Un drame survenu entre Boisvinet et Morpoigne
En fin d’après-midi, jeudi 2 juillet 2026, une intervention de secours a été déclenchée à Jard-sur-Mer (Vendée) pour une noyade en mer concernant un homme de 72 ans. Le signalement est intervenu peu avant 17 h, à proximité de la rue des Sables d’Or, sur le secteur côtier qui s’étire entre la plage de Boisvinet et celle de Morpoigne. Les premiers gestes ont été prodigués aussitôt par des sapeurs-pompiers en civil, présents sur place et qui ont réussi à sortir la victime de l’eau, inconsciente.
Le Centre opérationnel départemental d’incendie et de secours de la Vendée a ensuite engagé des moyens terrestres et médicaux. Une équipe du SMUR a rejoint les sapeurs-pompiers pour tenter une réanimation prolongée. Malgré ces efforts, l’homme est décédé sur le littoral jardais.

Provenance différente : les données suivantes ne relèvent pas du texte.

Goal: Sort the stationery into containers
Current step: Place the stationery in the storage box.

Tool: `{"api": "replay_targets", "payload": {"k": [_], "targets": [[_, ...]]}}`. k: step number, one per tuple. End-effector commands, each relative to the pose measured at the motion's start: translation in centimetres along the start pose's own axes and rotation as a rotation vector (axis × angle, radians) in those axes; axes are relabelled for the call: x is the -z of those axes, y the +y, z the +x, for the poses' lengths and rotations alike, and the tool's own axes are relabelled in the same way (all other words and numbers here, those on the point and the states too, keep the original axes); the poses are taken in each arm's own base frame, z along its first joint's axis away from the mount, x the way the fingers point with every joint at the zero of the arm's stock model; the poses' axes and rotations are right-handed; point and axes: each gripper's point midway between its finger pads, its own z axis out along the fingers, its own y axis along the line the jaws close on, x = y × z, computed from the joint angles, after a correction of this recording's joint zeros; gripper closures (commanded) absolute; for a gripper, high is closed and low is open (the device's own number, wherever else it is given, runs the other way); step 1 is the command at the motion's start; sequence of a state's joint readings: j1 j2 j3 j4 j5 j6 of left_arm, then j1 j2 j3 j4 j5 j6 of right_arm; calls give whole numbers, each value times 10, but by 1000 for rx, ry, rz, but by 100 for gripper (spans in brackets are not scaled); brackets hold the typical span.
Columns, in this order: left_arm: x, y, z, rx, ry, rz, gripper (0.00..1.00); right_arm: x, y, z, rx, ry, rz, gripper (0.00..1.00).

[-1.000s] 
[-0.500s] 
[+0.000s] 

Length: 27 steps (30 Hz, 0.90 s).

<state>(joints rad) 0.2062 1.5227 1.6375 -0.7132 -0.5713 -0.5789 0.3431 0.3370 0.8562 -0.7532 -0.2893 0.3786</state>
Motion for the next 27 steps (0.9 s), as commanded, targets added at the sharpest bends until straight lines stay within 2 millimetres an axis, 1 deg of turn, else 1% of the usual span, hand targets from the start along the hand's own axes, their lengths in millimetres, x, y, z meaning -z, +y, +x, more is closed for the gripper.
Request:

Des moyens mobilisés, la gendarmerie sur les lieux
Selon les informations opérationnelles communiquées, quatre engins ont été dépêchés et sept sapeurs-pompiers ont été engagés depuis les centres d’incendie et de secours de Jard-sur-Mer, La Tranche-sur-Mer et Les Sables-d’Olonne. La gendarmerie a procédé aux constatations et à la sécurisation des abords, tandis que la municipalité a été informée du drame.
| Éléments | Données |
|---|---|
| Date et heure | Jeudi 2 juillet 2026, peu avant 17 h |
| Lieu | Jard-sur-Mer, secteur rue des Sables d’Or (entre Boisvinet et Morpoigne) |
| Victime | Homme de 72 ans |
| Moyens | 4 engins, 7 sapeurs-pompiers (Jard-sur-Mer, La Tranche, Les Sables-d’Olonne), SMUR |
| Autorités | Gendarmerie sur place, mairie informée |
Un littoral très fréquenté, un rappel à la prudence
Avec l’arrivée des vacances et une fréquentation en hausse sur la côte vendéenne, les secours interviennent régulièrement pour des détresses aquatiques. Ce décès rappelle la nécessité d’une vigilance de tous les instants, y compris sur des zones connues des habitués. Les abords de l’estuaire de la Payré, les enrochements, ou les passages entre plages peuvent présenter des courants changeants, une houle résiduelle ou des fonds irréguliers. Les conditions peuvent évoluer en quelques minutes avec la marée et le vent de thermique d’après-midi.
Sur ce tronçon de côte, la configuration rocheuse, l’alternance de criques et lames de fond ponctuelles exigent prudence et repérage des accès. L’onde, la réverbération et la fatigue – davantage marquées aux heures les plus chaudes – peuvent également surprendre, en particulier les publics fragiles. Les professionnels du secours rappellent régulièrement que la rapidité d’alerte conditionne les chances de survie lors d’une noyade.
Conseils pratiques pour les baigneurs et promeneurs
- Privilégier les zones surveillées et se renseigner sur la présence d’un poste de secours et les horaires de surveillance.
- Vérifier l’état de la mer, la marée et le vent avant d’entrer dans l’eau ; se méfier des courants le long des digues et rochers.
- Ne pas se baigner seul, éviter les baignades après un repas copieux, une exposition prolongée au soleil ou la consommation d’alcool.
- Garder les enfants et personnes vulnérables constamment à portée de main.
- En cas de difficulté, alerter immédiatement le 112 ou le 196 (secours en mer), sans s’exposer soi-même.
Une chaîne de secours réactive, un drame qui endeuille la côte
Jeudi, l’enchaînement des gestes – sortie de l’eau par des sapeurs-pompiers en civil, renforts des équipes de SDIS 85, appui médical du SMUR – illustre la mobilisation sur ce secteur littoral. Pour autant, toutes les noyades ne peuvent être évitées, surtout lorsque l’alerte intervient tardivement ou que l’état de la victime est déjà critique à l’arrivée des premiers intervenants. La communauté jardaise, ses habitués comme ses saisonniers, se trouve aujourd’hui marquée par cet accident survenu en pleine montée saisonnière.
La gendarmerie a procédé aux constatations d’usage. Aucune autre information n’a été communiquée à ce stade sur les circonstances précises ayant précédé la noyade. En début d’été, ce rappel à la prudence vaut pour l’ensemble du littoral vendéen, des grandes plages exposées aux vagues aux criques plus abritées, où la discrétion du plan d’eau peut parfois masquer des pièges.